> **DATASET EXTRACT**
§ §

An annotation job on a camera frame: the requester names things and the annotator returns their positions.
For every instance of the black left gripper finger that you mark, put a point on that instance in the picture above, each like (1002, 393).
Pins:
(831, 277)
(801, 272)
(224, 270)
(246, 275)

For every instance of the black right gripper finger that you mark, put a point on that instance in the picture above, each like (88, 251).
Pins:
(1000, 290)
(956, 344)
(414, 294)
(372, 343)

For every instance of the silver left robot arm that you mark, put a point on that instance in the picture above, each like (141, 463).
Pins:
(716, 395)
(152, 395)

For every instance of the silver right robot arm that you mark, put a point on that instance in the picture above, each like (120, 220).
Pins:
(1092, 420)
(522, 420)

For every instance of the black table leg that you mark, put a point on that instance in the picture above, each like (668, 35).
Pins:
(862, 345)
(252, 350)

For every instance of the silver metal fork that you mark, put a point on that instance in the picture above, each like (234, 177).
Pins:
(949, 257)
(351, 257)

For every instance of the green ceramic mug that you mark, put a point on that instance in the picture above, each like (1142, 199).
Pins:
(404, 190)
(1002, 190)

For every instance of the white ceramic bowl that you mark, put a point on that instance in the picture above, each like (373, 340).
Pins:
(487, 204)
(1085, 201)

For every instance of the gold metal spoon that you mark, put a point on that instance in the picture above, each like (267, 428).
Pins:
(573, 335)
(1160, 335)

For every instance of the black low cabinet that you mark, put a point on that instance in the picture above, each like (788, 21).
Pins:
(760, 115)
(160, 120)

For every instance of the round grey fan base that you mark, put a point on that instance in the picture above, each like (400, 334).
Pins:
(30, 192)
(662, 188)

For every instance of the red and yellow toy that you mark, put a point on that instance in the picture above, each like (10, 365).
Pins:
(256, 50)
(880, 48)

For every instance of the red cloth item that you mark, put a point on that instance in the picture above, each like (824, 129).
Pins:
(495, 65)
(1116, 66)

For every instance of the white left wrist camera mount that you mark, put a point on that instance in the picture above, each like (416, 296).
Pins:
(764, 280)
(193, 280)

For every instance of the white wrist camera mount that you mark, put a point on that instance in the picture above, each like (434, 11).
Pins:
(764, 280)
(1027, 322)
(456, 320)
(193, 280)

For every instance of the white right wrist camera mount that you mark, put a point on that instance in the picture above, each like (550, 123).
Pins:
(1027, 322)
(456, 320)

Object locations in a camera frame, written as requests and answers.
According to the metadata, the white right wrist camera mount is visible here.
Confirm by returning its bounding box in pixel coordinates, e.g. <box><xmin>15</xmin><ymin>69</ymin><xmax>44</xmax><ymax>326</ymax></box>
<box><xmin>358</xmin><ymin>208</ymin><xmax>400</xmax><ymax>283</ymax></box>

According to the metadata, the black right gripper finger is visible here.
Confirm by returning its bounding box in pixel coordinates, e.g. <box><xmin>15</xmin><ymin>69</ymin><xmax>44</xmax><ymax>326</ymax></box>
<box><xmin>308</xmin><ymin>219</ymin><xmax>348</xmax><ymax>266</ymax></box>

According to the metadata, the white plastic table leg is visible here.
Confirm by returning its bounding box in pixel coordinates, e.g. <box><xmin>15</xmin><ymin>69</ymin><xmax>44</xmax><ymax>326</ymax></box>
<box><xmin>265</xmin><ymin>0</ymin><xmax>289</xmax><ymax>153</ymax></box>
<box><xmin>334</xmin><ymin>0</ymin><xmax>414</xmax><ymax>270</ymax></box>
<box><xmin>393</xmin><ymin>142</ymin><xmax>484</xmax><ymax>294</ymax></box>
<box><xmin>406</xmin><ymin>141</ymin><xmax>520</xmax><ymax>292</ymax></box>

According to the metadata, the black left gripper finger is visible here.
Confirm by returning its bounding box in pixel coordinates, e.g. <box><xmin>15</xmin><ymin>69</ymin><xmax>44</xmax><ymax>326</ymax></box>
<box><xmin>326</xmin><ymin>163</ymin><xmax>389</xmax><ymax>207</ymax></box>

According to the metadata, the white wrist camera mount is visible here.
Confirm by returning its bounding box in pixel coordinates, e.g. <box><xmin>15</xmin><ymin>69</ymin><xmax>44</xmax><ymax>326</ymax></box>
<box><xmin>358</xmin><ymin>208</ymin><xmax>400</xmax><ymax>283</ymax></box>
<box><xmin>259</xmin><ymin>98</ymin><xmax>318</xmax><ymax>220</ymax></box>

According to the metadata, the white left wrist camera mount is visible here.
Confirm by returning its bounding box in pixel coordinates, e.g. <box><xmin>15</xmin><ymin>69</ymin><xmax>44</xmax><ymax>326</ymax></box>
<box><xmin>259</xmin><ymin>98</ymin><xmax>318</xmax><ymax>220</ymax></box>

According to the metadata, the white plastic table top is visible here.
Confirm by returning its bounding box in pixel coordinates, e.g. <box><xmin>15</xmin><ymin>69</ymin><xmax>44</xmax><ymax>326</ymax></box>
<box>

§ §

Give back all the data exactly as it was written.

> **RESPONSE FOR THIS EXERCISE**
An annotation job on a camera frame: the requester names things and the annotator returns their positions.
For every instance of the black left gripper finger that you mark, put a point on that instance in the picture above, each like (1002, 393).
Pins:
(831, 277)
(801, 272)
(224, 270)
(246, 275)

For every instance of the black right gripper finger that you mark, put a point on that instance in the picture above, each like (88, 251).
Pins:
(1000, 290)
(956, 344)
(414, 294)
(372, 343)

For every instance of the silver left robot arm that you mark, put a point on that instance in the picture above, each like (141, 463).
Pins:
(716, 395)
(152, 395)

For every instance of the silver right robot arm that you mark, put a point on that instance in the picture above, each like (120, 220).
Pins:
(1092, 420)
(522, 420)

For every instance of the black table leg that you mark, put a point on that instance in the picture above, each like (668, 35).
Pins:
(862, 345)
(252, 350)

For every instance of the silver metal fork that you mark, put a point on that instance in the picture above, each like (234, 177).
Pins:
(949, 257)
(351, 257)

For every instance of the green ceramic mug that you mark, put a point on that instance in the picture above, each like (1142, 199).
Pins:
(404, 190)
(1002, 190)

For every instance of the white ceramic bowl that you mark, put a point on that instance in the picture above, each like (373, 340).
Pins:
(487, 204)
(1085, 201)

For every instance of the gold metal spoon that you mark, put a point on that instance in the picture above, each like (267, 428).
Pins:
(573, 335)
(1160, 335)

For every instance of the black low cabinet that you mark, put a point on that instance in the picture above, each like (788, 21).
Pins:
(760, 115)
(160, 120)

For every instance of the round grey fan base that you mark, put a point on that instance in the picture above, each like (400, 334).
Pins:
(30, 192)
(662, 188)

For every instance of the red and yellow toy that you mark, put a point on that instance in the picture above, each like (10, 365).
Pins:
(256, 50)
(880, 48)

For every instance of the red cloth item that you mark, put a point on that instance in the picture above, each like (824, 129).
Pins:
(495, 65)
(1116, 66)

For every instance of the white left wrist camera mount that you mark, put a point on that instance in the picture above, each like (416, 296).
Pins:
(764, 280)
(193, 280)

For every instance of the white wrist camera mount that you mark, put a point on that instance in the picture above, each like (434, 11).
Pins:
(764, 280)
(1027, 322)
(456, 320)
(193, 280)

For every instance of the white right wrist camera mount that you mark, put a point on that instance in the picture above, each like (550, 123).
Pins:
(1027, 322)
(456, 320)

Object locations in a camera frame, written as requests and answers.
According to the metadata, the white right wrist camera mount is visible here.
Confirm by returning its bounding box in pixel coordinates, e.g. <box><xmin>15</xmin><ymin>69</ymin><xmax>44</xmax><ymax>326</ymax></box>
<box><xmin>358</xmin><ymin>208</ymin><xmax>400</xmax><ymax>283</ymax></box>

According to the metadata, the black right gripper finger is visible here.
Confirm by returning its bounding box in pixel coordinates, e.g. <box><xmin>15</xmin><ymin>69</ymin><xmax>44</xmax><ymax>326</ymax></box>
<box><xmin>308</xmin><ymin>219</ymin><xmax>348</xmax><ymax>266</ymax></box>

According to the metadata, the white plastic table leg is visible here.
Confirm by returning its bounding box in pixel coordinates, e.g. <box><xmin>15</xmin><ymin>69</ymin><xmax>44</xmax><ymax>326</ymax></box>
<box><xmin>265</xmin><ymin>0</ymin><xmax>289</xmax><ymax>153</ymax></box>
<box><xmin>334</xmin><ymin>0</ymin><xmax>414</xmax><ymax>270</ymax></box>
<box><xmin>393</xmin><ymin>142</ymin><xmax>484</xmax><ymax>294</ymax></box>
<box><xmin>406</xmin><ymin>141</ymin><xmax>520</xmax><ymax>292</ymax></box>

According to the metadata, the black left gripper finger is visible here.
Confirm by returning its bounding box in pixel coordinates, e.g. <box><xmin>15</xmin><ymin>69</ymin><xmax>44</xmax><ymax>326</ymax></box>
<box><xmin>326</xmin><ymin>163</ymin><xmax>389</xmax><ymax>207</ymax></box>

According to the metadata, the white wrist camera mount is visible here.
Confirm by returning its bounding box in pixel coordinates, e.g. <box><xmin>15</xmin><ymin>69</ymin><xmax>44</xmax><ymax>326</ymax></box>
<box><xmin>358</xmin><ymin>208</ymin><xmax>400</xmax><ymax>283</ymax></box>
<box><xmin>259</xmin><ymin>98</ymin><xmax>318</xmax><ymax>220</ymax></box>

According to the metadata, the white left wrist camera mount is visible here.
Confirm by returning its bounding box in pixel coordinates, e.g. <box><xmin>15</xmin><ymin>69</ymin><xmax>44</xmax><ymax>326</ymax></box>
<box><xmin>259</xmin><ymin>98</ymin><xmax>318</xmax><ymax>220</ymax></box>

According to the metadata, the white plastic table top is visible here.
Confirm by returning its bounding box in pixel coordinates, e.g. <box><xmin>15</xmin><ymin>69</ymin><xmax>44</xmax><ymax>326</ymax></box>
<box>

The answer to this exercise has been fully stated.